Print exactly the line that contains "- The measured", then every following line through the end of the material; include nothing else and no pictures.

==== Data shown ====

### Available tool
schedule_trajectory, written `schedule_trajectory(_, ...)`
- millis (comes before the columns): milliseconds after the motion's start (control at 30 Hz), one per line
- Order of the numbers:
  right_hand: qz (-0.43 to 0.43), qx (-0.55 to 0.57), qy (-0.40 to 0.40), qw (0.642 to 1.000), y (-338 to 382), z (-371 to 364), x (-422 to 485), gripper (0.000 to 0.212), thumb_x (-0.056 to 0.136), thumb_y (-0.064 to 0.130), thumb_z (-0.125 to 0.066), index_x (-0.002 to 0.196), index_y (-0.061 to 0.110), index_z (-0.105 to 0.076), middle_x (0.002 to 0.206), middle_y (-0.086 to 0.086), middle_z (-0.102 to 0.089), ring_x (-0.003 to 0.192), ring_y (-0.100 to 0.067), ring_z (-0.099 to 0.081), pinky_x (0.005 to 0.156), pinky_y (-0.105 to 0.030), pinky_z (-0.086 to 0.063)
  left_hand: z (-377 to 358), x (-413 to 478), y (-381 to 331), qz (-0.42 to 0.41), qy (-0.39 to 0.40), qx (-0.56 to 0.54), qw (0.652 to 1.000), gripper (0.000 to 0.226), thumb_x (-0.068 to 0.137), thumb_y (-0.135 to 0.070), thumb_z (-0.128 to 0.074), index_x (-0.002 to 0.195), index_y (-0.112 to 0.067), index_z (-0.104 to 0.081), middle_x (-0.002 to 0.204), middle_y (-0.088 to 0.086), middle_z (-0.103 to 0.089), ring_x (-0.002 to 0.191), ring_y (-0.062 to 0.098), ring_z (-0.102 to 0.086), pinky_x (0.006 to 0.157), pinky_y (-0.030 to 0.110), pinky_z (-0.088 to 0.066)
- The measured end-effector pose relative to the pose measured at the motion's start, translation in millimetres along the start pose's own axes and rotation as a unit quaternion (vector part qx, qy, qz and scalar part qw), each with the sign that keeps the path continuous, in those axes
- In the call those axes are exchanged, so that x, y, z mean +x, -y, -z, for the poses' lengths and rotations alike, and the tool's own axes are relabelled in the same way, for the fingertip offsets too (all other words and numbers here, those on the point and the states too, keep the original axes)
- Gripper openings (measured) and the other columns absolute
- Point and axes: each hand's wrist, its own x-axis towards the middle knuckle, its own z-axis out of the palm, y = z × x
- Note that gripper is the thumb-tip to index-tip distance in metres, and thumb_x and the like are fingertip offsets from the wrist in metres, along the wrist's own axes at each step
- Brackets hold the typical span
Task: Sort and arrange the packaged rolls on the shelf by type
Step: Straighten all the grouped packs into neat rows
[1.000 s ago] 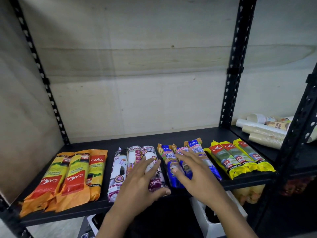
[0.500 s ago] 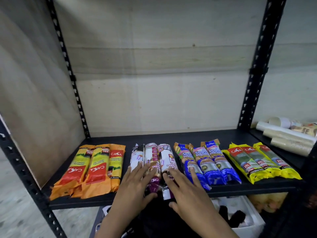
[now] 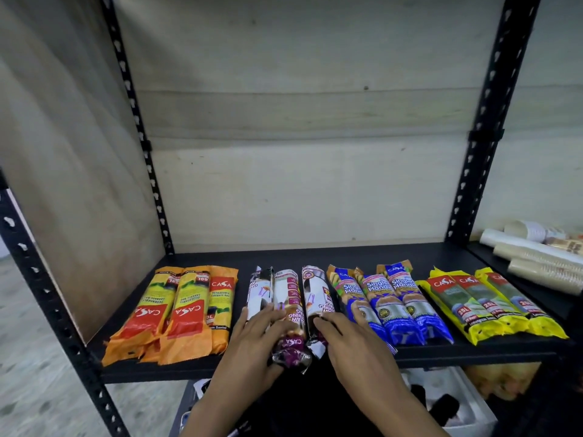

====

Result for this task:
- The measured end-effector pose relative to the pose measured at the motion's start, translation in millimetres along the start pose's own axes and rotation as a unit quaternion (vector part qx, qy, qz and scalar part qw), each with the sign that keeps the path continuous, in those axes
- In the call those axes are exchanged, so that x, y, z mean +x, -y, -z, for the poses' lengths and rotations alike, and the tool's own axes are relabelled in the same way, for the fingertip offsets too (all other words and numbers here, those on the point and the states too, keep the original axes)
- Gripper openings (measured) and the other columns absolute
- Point and axes: each hand's wrist, its own x-axis towards the middle knuckle, its own z-axis out of the palm, y = z × x
- Note that gripper is the thumb-tip to index-tip distance in metres, and thumb_x and the like are fingertip offsets from the wrist in metres, along the wrist's own axes at each step
- Brackets hold the typical span
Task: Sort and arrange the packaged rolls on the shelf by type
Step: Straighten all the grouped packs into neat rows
[1.000 s ago] 
[0.500 s ago] 
[now] 

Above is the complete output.